Uganda has hosted refugees from neighbouring conflict-affect countries for several decades. Some research suggests that self-employed refugees are somewhat more successful than employed refugees, but there is little concrete evidence from Uganda that current refugee livelihood strategies are successfully fostering self-reliance and sustainable solutions. Most of the available literature uncovered in this review is grey literature.
Factors supporting or inhibiting sustainable livelihoods in Ugandan refugee settings include:
- The policy environment, particularly the right to work, freedom of movement, and access to services. Uganda’s refugee assistance has development-orientated components aimed at supporting the self-reliance and resilience of entire communities. However, livelihood strategies need to be diverse: a focus on agricultural self-reliance alone is not enough.

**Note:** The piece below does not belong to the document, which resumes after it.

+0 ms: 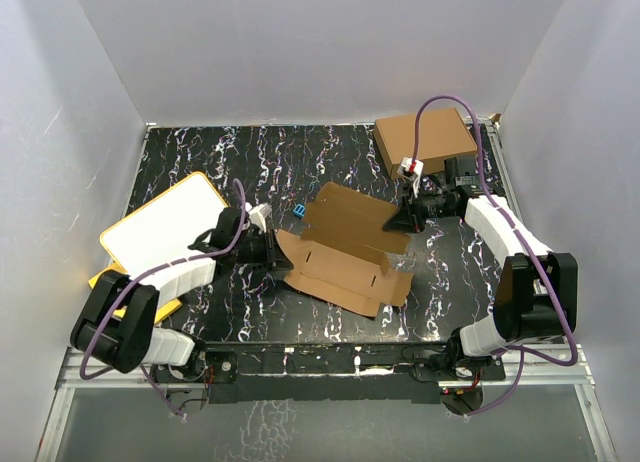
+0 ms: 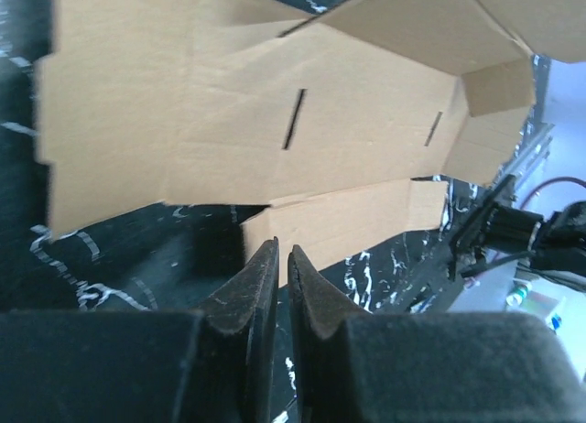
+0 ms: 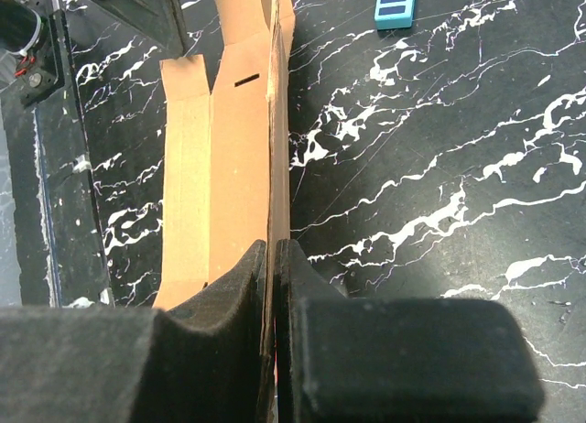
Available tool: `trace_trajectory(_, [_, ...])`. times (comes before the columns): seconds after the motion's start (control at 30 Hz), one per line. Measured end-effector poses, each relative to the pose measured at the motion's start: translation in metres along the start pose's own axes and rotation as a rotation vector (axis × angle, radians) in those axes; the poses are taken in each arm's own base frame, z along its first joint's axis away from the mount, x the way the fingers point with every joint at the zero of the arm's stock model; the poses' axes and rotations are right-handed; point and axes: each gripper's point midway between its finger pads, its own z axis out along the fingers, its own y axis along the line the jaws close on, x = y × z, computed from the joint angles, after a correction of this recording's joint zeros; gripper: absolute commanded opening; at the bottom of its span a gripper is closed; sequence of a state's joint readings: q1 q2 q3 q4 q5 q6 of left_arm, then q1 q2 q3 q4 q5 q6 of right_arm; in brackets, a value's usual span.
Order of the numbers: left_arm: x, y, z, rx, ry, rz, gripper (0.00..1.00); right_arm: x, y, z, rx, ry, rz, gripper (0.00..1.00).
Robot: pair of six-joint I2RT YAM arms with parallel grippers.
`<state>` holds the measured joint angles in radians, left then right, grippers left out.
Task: Fold the paper box
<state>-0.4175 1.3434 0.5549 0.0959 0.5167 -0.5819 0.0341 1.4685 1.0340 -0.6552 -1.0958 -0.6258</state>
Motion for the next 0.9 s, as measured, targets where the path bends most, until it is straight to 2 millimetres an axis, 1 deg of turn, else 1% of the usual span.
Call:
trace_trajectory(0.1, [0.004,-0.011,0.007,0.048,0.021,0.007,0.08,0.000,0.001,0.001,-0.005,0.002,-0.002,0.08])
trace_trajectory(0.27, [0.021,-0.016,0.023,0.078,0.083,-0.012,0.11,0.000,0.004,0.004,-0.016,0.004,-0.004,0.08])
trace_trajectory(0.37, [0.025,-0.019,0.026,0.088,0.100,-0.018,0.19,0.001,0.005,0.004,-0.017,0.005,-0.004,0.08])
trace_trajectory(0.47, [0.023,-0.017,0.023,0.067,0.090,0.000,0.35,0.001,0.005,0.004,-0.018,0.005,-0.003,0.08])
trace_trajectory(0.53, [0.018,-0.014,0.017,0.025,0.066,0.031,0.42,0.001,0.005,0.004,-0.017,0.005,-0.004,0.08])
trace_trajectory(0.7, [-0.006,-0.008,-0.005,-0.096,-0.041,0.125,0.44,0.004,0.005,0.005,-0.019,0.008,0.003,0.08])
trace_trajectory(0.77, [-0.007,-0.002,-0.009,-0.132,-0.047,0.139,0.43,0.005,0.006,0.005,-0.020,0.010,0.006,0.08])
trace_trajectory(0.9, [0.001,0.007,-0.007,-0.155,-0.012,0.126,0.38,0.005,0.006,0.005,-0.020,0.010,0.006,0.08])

- Social capital and networks. Ethnic ties seem to play a particular role in Uganda, as does refugees’ ability to integrate into local communities.
- Training and skills development can provide a foundation for self-reliance, but alone are insufficient. Access to capital, markets and credit are also important.

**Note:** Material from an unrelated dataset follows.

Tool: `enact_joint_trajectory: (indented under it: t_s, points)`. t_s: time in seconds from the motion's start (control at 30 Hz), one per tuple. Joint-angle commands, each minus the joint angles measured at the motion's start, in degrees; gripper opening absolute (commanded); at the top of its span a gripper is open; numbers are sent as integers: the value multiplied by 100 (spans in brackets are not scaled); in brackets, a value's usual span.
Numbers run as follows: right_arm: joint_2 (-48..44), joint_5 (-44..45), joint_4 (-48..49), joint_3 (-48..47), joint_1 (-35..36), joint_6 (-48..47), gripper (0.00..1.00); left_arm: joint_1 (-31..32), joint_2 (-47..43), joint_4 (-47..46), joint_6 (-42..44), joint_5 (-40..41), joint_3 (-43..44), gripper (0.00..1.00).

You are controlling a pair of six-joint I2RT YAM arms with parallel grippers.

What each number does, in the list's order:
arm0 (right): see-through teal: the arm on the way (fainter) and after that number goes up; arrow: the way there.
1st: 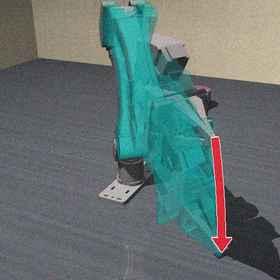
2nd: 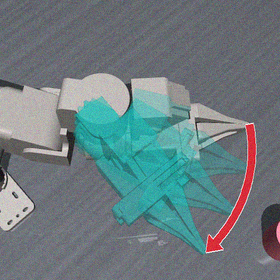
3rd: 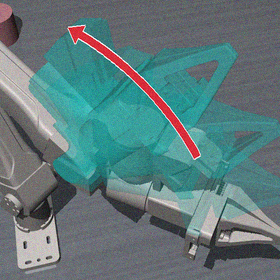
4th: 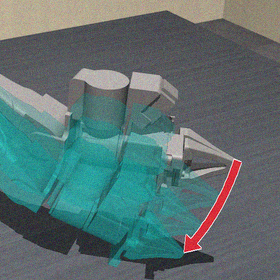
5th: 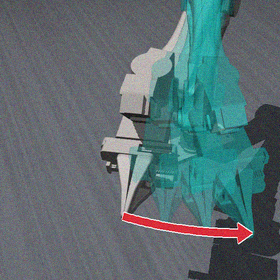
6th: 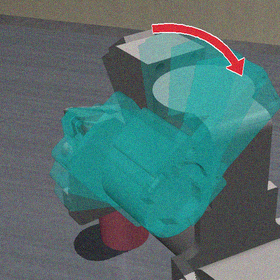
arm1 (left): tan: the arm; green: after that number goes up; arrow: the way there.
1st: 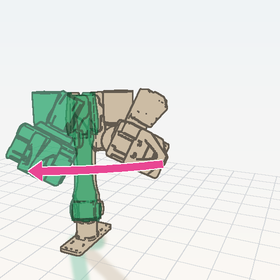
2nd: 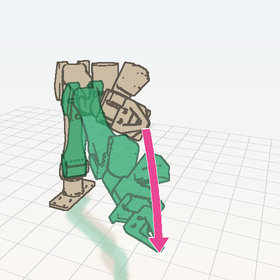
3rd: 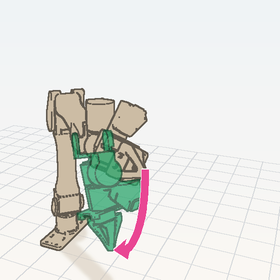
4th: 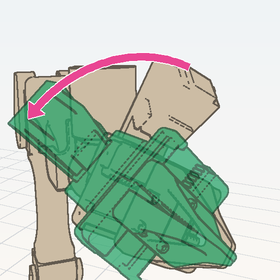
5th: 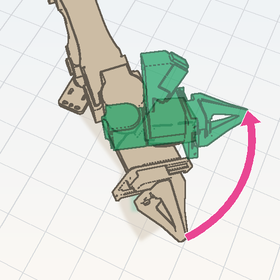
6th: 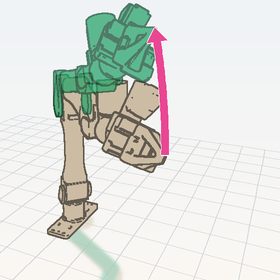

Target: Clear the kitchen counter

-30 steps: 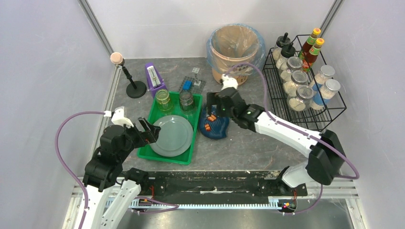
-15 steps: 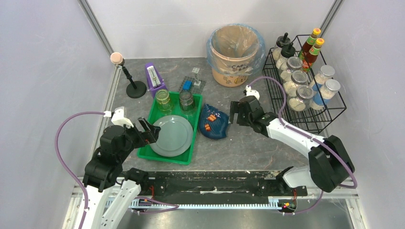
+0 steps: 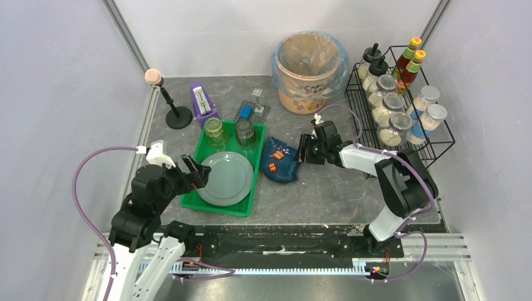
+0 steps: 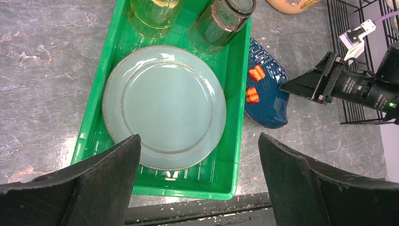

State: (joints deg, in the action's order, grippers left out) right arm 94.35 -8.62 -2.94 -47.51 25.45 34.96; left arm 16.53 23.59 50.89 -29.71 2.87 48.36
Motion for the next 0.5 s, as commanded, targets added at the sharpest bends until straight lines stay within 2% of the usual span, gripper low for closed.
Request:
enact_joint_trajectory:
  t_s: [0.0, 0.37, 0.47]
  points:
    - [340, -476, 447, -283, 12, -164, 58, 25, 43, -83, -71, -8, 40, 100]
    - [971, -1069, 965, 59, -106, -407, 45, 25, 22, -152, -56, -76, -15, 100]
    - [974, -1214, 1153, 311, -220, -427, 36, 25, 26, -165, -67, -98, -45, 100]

- Refugee profiles, as refugees of different ethnicities, ages, gender, ability, education, duration of stay, have varying levels of access to social networks, land and credit. For example, negative gender stereotypes and discriminatory attitudes towards refugees with disabilities can prevent women refugees and those with disabilities from finding work, or push them towards negative coping strategies.
Refugee livelihood programming needs to involve local contextual awareness, refugee and local input, partnerships with host institutions, and long-term predictable funding.